§ **Data excerpts**

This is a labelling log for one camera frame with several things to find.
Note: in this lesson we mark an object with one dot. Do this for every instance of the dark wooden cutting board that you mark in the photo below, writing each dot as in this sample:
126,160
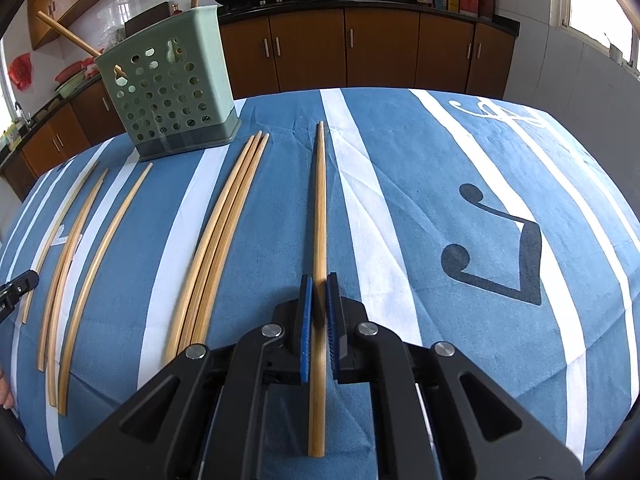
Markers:
150,17

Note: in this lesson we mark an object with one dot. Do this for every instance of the steel faucet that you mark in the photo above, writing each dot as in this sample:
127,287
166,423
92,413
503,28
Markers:
20,110

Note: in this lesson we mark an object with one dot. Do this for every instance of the green basin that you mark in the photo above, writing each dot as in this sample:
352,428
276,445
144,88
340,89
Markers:
75,87

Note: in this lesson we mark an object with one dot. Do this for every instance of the person's left hand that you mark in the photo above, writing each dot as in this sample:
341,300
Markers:
5,390

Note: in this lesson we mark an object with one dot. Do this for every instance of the bright side window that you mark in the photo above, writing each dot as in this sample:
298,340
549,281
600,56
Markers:
600,5

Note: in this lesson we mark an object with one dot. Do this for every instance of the blue striped tablecloth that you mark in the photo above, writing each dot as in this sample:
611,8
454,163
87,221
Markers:
425,210

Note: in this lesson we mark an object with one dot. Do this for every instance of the white plastic bag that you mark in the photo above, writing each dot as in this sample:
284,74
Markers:
112,35

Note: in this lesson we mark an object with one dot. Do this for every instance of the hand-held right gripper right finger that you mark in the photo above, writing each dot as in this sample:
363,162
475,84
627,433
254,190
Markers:
332,330

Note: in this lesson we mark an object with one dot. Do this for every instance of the red plastic bag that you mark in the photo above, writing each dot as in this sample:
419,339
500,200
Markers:
90,66

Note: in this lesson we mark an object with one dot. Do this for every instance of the red bag on wall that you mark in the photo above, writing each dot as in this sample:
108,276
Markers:
20,71

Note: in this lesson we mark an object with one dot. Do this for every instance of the group of bamboo chopsticks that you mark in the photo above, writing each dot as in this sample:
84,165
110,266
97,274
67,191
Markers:
210,260

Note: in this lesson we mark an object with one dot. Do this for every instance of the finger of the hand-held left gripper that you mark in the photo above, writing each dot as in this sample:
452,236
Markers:
20,287

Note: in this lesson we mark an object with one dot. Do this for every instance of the green perforated utensil holder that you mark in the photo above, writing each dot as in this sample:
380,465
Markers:
165,100

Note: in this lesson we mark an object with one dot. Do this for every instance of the wooden lower kitchen cabinets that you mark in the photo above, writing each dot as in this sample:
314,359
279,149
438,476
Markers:
380,55

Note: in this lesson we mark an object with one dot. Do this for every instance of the red basin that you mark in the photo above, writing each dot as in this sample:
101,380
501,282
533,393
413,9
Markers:
72,72

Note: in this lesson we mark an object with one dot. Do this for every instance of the yellow dish soap bottle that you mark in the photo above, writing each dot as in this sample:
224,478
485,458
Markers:
11,136

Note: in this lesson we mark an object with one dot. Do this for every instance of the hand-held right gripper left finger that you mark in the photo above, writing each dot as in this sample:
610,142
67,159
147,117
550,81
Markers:
306,330

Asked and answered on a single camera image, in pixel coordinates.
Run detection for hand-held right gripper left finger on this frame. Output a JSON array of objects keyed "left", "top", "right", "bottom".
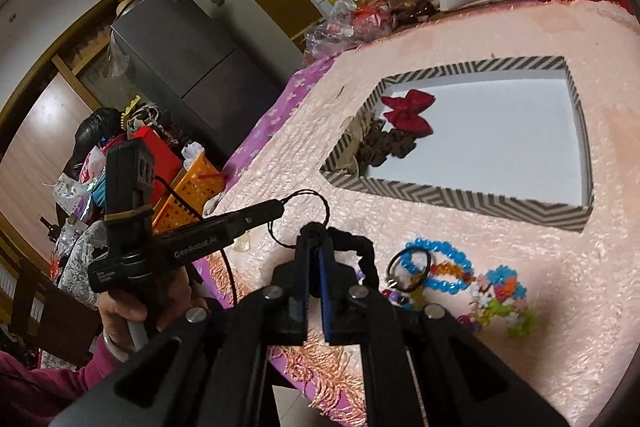
[{"left": 50, "top": 232, "right": 322, "bottom": 427}]

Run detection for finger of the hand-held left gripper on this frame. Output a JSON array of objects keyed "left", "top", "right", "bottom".
[{"left": 215, "top": 199, "right": 287, "bottom": 253}]

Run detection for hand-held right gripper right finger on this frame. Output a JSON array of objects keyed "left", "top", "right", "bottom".
[{"left": 319, "top": 239, "right": 571, "bottom": 427}]

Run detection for black scrunchie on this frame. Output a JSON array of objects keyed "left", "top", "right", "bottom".
[{"left": 300, "top": 222, "right": 382, "bottom": 294}]

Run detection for thin black hair tie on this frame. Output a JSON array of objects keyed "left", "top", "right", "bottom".
[{"left": 267, "top": 189, "right": 332, "bottom": 251}]

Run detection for black hair ring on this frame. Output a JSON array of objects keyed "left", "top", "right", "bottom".
[{"left": 386, "top": 249, "right": 436, "bottom": 294}]

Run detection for orange bead bracelet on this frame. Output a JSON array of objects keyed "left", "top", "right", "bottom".
[{"left": 427, "top": 259, "right": 473, "bottom": 293}]

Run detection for blue bead bracelet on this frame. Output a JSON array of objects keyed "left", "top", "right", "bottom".
[{"left": 400, "top": 238, "right": 475, "bottom": 296}]

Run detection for striped cardboard box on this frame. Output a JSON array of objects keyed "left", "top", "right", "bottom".
[{"left": 320, "top": 55, "right": 595, "bottom": 234}]

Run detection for colourful flower bead bracelet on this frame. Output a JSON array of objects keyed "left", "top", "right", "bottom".
[{"left": 470, "top": 267, "right": 537, "bottom": 340}]

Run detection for person's left forearm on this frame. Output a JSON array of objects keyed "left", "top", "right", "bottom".
[{"left": 0, "top": 339, "right": 132, "bottom": 427}]

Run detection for person's left hand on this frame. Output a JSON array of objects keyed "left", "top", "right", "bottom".
[{"left": 97, "top": 264, "right": 210, "bottom": 354}]

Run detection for red box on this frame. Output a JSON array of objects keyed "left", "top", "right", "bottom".
[{"left": 102, "top": 127, "right": 183, "bottom": 202}]

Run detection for orange plastic basket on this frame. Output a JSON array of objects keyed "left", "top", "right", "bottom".
[{"left": 151, "top": 153, "right": 226, "bottom": 235}]

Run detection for black bag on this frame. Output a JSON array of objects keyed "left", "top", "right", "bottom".
[{"left": 74, "top": 108, "right": 123, "bottom": 168}]

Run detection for white lace cloth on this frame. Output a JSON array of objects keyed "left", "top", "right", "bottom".
[{"left": 54, "top": 222, "right": 108, "bottom": 294}]

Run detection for purple bedsheet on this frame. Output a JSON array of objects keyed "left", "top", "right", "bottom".
[{"left": 192, "top": 54, "right": 341, "bottom": 403}]

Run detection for grey refrigerator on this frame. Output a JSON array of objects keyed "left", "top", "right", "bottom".
[{"left": 111, "top": 0, "right": 288, "bottom": 118}]

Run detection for brown scrunchie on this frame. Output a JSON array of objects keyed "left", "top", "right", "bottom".
[{"left": 356, "top": 119, "right": 417, "bottom": 168}]

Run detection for dark wooden chair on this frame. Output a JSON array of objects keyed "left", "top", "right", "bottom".
[{"left": 10, "top": 257, "right": 103, "bottom": 353}]

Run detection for red bow hair clip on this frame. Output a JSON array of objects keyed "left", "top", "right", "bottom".
[{"left": 380, "top": 89, "right": 436, "bottom": 136}]

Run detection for clear plastic bag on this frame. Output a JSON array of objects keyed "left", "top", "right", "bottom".
[{"left": 302, "top": 0, "right": 396, "bottom": 65}]

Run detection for yellow-capped bottle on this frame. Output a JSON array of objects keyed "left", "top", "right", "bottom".
[{"left": 324, "top": 0, "right": 352, "bottom": 24}]

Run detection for pink blanket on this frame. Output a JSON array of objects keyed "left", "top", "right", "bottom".
[{"left": 200, "top": 0, "right": 640, "bottom": 427}]

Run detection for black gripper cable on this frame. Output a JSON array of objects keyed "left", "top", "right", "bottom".
[{"left": 152, "top": 174, "right": 239, "bottom": 308}]

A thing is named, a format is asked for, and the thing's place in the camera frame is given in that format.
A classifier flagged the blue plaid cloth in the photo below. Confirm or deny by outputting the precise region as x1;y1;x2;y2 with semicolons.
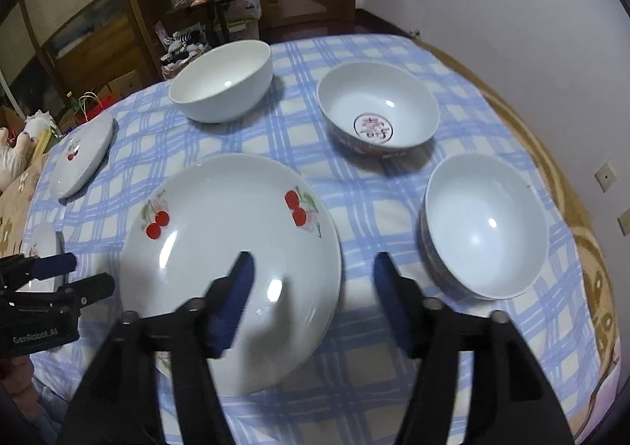
22;34;618;445

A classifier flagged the bowl with red character inside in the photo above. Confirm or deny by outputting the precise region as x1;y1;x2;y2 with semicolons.
316;62;440;159

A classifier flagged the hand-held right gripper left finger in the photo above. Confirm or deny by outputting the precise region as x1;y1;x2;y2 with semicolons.
56;252;257;445

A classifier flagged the plain white bowl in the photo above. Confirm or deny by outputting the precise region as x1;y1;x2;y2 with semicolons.
169;40;273;124

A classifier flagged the woven basket with socks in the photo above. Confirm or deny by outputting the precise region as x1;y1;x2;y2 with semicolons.
160;29;210;79

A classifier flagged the red patterned bowl white inside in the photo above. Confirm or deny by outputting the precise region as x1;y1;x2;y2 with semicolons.
420;153;548;301

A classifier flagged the wooden cabinet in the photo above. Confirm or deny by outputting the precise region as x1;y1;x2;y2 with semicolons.
0;0;168;116

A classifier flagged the white plush toy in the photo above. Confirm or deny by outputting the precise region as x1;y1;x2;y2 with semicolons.
0;113;50;190

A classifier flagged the person's left hand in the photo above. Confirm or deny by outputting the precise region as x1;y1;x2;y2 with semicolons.
0;356;35;397

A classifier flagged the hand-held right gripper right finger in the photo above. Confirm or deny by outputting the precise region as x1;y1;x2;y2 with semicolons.
373;252;576;445

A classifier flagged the small dark folding table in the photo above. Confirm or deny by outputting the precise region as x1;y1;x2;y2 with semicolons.
167;0;259;45

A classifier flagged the large cherry print plate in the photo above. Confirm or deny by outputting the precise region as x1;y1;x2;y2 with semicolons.
119;154;343;397

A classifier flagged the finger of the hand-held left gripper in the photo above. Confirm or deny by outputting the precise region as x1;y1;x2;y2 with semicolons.
20;252;77;281
52;273;116;310

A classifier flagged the wall outlet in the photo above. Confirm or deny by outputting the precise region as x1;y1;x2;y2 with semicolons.
594;162;618;192

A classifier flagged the small cherry print plate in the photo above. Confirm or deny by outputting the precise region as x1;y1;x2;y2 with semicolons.
22;222;66;295
48;113;119;200

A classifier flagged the clear plastic storage box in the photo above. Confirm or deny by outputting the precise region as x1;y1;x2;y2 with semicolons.
224;0;261;42

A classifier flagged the red shopping bag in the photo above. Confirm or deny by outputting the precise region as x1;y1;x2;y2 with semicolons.
71;89;119;126

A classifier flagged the cardboard box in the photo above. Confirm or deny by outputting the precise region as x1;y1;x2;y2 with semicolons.
106;70;143;104

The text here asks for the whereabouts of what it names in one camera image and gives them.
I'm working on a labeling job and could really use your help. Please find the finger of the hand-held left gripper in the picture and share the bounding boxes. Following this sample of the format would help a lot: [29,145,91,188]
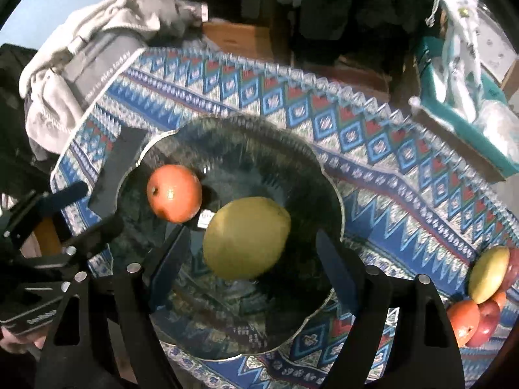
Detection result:
[18,214,125,269]
[4,182,90,248]

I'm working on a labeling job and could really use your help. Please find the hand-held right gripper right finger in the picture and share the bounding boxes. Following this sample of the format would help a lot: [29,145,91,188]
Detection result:
[316,229,467,389]

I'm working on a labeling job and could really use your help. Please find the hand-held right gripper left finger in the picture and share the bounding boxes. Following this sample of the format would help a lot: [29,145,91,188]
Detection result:
[38,225,193,389]

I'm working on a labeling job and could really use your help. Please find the large yellow-green pear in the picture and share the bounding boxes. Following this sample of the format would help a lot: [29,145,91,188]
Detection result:
[203,196,292,281]

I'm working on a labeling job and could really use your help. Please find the clear glass bowl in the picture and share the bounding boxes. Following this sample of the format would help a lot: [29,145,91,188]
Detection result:
[115,115,345,363]

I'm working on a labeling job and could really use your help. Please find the red apple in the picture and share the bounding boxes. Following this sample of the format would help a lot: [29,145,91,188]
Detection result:
[466,300,501,348]
[501,247,519,292]

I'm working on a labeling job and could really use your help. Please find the person's left hand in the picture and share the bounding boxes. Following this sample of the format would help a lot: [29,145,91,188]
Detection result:
[0,326,47,354]

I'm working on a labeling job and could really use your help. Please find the black smartphone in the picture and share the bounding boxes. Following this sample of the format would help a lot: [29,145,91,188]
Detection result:
[87,125,149,217]

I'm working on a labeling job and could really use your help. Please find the light grey towel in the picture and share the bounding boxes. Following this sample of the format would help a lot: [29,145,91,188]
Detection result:
[18,0,163,163]

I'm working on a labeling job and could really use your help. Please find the dark cloth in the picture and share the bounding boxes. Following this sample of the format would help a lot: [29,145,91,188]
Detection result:
[0,44,53,211]

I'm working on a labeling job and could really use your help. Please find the blue patterned tablecloth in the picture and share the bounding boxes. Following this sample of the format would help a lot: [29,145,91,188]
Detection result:
[49,46,519,389]

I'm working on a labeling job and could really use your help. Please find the grey fabric bag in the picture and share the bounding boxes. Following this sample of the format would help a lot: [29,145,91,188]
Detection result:
[61,34,142,114]

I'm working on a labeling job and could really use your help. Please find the small yellow-green pear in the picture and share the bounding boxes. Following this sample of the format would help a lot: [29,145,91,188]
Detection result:
[468,246,511,304]

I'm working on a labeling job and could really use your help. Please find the flat cardboard box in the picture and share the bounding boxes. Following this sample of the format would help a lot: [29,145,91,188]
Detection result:
[320,54,394,102]

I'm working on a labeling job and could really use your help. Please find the teal cardboard box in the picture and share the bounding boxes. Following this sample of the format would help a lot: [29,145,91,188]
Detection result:
[409,36,519,183]

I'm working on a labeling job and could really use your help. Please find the grey hooded garment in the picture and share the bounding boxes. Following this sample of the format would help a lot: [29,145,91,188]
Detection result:
[138,0,209,45]

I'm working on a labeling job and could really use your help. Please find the clear plastic bag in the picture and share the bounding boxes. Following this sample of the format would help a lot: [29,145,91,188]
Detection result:
[474,101,519,147]

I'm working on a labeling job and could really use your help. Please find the wooden drawer box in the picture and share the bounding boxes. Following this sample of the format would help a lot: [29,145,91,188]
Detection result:
[203,20,280,63]

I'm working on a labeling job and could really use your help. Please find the white printed plastic bag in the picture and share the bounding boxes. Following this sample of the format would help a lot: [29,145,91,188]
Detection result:
[426,0,519,130]

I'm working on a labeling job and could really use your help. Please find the dark hanging clothes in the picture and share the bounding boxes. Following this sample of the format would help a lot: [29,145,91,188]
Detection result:
[235,0,442,65]

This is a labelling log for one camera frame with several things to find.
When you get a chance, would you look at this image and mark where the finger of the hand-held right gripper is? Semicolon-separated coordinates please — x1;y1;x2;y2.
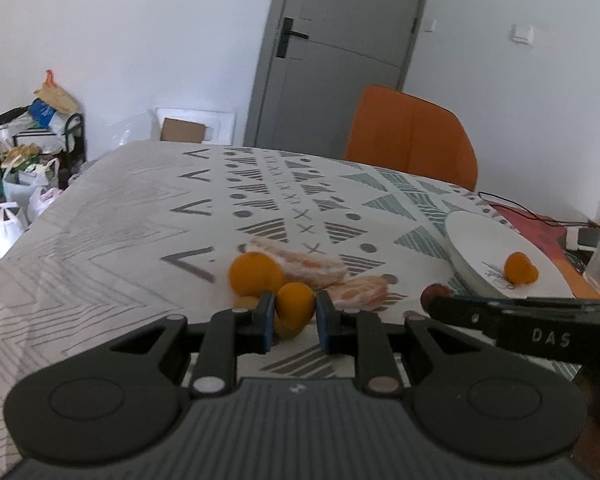
426;294;504;337

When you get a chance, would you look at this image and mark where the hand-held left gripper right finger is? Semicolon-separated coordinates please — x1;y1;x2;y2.
315;290;482;397

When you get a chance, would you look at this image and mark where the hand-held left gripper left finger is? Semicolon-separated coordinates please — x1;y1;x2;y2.
109;291;277;397

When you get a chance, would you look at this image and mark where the grey door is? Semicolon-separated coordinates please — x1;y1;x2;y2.
243;0;434;149

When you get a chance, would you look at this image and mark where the white red printed plastic bag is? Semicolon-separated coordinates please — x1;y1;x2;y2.
27;187;65;222

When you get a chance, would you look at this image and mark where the orange chair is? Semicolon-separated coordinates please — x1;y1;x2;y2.
344;84;479;192

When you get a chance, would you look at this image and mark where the blue plastic bag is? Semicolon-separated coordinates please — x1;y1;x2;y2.
28;98;60;127

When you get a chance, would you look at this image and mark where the large orange loquat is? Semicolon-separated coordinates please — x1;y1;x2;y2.
229;252;285;297

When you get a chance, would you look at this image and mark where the black shelf rack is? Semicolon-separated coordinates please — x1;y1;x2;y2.
10;112;87;177

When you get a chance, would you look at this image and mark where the black door handle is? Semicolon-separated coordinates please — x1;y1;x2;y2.
275;17;310;59

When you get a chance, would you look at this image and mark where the brown cardboard piece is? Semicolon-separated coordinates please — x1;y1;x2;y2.
160;117;209;144

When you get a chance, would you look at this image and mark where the dark red jujube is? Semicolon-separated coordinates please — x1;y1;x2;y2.
421;283;452;312

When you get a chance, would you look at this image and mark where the white paper bag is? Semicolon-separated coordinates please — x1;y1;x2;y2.
0;202;29;259

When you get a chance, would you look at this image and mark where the red patterned cloth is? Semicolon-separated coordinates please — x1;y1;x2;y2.
484;199;600;302

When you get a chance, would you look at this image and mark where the black cable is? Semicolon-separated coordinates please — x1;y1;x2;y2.
477;191;597;227

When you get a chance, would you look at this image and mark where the large white plastic bag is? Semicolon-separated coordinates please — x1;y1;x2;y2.
2;157;62;207

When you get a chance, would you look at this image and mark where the tan paper bag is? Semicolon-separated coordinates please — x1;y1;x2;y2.
34;70;80;115

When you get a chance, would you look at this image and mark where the white plate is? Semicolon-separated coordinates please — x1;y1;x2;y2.
443;210;577;301

§ **What you are asked to do**
What lines in the material above hold the string "green"? List them.

§ **Answer below**
Note: in this lesson we mark an object with one dot. Do this for every instance of the green basin that you mark in the photo above, writing each dot as in this sample:
Note: in this lesson we mark an object with one dot. Do this for every instance of the green perforated utensil holder that you mark in the photo above, writing each dot as in this sample:
I'm working on a labeling job and could really use your help. Please find the large yellow-green pear in the picture and share the bounding boxes. Following this sample of the format would help a lot: [29,145,91,188]
I'm working on a labeling job and could really use your help. Please find the small yellow-green pear in the picture and share the bounding boxes. Following this sample of the format would help a lot: [29,145,91,188]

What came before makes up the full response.